Everything in the data below is left aside except the lines from the one containing "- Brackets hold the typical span" through the one containing "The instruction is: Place"; repeat those exactly.

| AVAILABLE DATA |
* * *

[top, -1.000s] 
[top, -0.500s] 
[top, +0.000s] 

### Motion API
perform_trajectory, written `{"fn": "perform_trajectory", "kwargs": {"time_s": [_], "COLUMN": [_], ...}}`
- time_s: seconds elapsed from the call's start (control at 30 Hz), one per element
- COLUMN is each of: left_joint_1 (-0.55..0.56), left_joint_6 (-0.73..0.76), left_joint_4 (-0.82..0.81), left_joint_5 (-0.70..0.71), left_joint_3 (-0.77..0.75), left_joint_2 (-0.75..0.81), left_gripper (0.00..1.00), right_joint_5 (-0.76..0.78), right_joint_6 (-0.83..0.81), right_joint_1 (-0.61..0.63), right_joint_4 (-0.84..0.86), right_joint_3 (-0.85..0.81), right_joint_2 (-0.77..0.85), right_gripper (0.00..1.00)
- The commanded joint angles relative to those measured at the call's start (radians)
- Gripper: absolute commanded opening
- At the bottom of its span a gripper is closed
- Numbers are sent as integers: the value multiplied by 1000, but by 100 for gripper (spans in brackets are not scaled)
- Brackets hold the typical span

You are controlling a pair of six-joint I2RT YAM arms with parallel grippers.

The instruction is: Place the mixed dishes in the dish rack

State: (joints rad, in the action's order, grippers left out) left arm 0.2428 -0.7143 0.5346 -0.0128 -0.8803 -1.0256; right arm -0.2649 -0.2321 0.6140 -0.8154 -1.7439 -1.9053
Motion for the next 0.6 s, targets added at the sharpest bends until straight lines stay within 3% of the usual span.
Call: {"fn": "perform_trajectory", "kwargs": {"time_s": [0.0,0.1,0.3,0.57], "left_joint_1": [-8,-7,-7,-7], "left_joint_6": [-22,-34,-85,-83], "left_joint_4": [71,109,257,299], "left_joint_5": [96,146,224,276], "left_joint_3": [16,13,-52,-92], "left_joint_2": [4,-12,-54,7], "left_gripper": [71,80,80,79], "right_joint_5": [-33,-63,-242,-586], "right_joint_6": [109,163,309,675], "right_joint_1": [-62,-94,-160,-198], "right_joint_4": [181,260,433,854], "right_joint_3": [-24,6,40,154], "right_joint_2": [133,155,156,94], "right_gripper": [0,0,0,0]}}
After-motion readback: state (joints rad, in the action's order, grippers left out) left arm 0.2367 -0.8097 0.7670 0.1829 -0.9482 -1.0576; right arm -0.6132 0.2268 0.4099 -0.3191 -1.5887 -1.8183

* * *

| ANSWER TO THE EXERCISE |
- Brackets hold the typical span

You are controlling a pair of six-joint I2RT YAM arms with parallel grippers.

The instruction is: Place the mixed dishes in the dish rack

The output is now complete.